This exceptionally beautiful study, which dates to circa 1796-98, is arguably one of the most original and arresting images in equestrian painting.
Agasse was born in Switzerland to a wealthy Huguenot family. After attending the Ecole du Colibri in Geneva, he moved to Paris where he trained under Jacques-Louis David and, in the tradition of Stubbs, studied anatomy. At the invitation of the Hon. George Pitt (who succeeded as 2nd Baron Rivers in 1803), he visited England circa 1790, but returned to Switzerland before finally settling in England for good in 1800.
Lord Rivers commissioned several key works from the artist including hunting and coursing scenes, depictions of his celebrated stud farm at Stratfield Saye, and exotic beasts in the London menageries (eg. Two Leopards playing in the Exeter 'Change Menagerie of 1808, sold in these Rooms, 15 July 1988, lot 35, £3,850,000).

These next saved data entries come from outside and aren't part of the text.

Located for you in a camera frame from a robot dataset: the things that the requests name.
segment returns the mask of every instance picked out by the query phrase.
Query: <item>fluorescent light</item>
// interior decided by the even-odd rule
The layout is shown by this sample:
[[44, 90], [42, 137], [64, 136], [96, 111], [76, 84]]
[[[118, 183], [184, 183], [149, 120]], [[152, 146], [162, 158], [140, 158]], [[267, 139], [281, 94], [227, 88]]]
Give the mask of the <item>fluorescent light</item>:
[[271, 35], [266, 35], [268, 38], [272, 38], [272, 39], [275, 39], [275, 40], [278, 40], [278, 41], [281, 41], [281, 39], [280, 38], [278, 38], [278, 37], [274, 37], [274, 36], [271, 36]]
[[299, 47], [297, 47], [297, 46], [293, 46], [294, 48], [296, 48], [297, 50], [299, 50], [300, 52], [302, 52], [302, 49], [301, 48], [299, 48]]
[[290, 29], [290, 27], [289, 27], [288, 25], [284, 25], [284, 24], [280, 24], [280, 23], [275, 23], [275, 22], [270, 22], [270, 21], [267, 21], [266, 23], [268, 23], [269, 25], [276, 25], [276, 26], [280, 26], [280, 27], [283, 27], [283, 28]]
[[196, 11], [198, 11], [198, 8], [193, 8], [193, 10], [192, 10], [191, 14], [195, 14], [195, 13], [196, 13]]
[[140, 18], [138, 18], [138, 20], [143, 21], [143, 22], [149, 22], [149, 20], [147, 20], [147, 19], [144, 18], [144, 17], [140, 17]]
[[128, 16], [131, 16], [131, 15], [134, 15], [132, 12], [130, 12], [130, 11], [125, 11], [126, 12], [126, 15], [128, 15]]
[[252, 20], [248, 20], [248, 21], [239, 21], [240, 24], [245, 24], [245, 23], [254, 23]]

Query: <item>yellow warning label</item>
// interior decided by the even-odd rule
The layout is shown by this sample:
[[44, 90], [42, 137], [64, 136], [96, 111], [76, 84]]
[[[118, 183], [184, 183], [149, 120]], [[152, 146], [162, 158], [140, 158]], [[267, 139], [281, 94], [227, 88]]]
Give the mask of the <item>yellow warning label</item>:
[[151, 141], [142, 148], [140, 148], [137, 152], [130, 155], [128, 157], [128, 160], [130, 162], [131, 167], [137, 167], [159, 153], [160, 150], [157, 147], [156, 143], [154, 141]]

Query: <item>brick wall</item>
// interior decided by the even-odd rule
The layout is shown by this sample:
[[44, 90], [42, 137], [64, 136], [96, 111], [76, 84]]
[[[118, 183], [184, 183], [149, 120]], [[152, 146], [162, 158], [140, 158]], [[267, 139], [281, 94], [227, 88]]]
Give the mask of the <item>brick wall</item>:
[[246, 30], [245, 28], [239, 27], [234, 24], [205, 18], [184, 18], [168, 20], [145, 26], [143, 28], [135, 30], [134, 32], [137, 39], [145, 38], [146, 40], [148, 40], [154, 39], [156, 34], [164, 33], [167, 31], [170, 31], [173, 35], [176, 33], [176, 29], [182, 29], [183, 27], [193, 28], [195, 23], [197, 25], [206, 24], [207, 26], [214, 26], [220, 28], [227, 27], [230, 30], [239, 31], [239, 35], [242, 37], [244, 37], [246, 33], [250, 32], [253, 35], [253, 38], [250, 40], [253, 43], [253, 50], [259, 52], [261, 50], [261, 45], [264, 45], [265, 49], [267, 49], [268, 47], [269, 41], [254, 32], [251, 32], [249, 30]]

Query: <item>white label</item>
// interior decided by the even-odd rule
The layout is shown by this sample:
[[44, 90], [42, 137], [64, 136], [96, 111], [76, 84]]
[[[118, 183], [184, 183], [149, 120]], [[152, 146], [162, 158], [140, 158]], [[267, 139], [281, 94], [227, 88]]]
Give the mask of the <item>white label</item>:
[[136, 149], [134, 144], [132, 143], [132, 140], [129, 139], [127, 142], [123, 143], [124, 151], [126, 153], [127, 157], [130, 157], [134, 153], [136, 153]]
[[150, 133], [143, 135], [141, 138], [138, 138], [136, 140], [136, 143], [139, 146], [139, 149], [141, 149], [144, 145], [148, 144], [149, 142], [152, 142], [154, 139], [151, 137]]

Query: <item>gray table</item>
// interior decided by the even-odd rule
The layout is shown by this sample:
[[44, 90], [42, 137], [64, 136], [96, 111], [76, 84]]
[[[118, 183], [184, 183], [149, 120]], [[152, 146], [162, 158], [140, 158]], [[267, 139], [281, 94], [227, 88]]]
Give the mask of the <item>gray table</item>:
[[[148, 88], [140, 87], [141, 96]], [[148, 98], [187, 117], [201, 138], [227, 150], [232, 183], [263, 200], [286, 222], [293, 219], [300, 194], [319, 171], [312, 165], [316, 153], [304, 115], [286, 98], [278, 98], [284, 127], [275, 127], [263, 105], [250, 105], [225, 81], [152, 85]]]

Agasse was not, however, limited to depictions of animals; he was an accomplished portraitist and other subjects included a stunning series of views on the River Thames.
One of Agasse's close friends in London was his fellow émigré, the painter, caricaturist and engraver, Adam Wolfgang Topffer (1766-1847), whose granddaughter Adele is the authoress of the inscription on an old label attached to the reverse of the present work.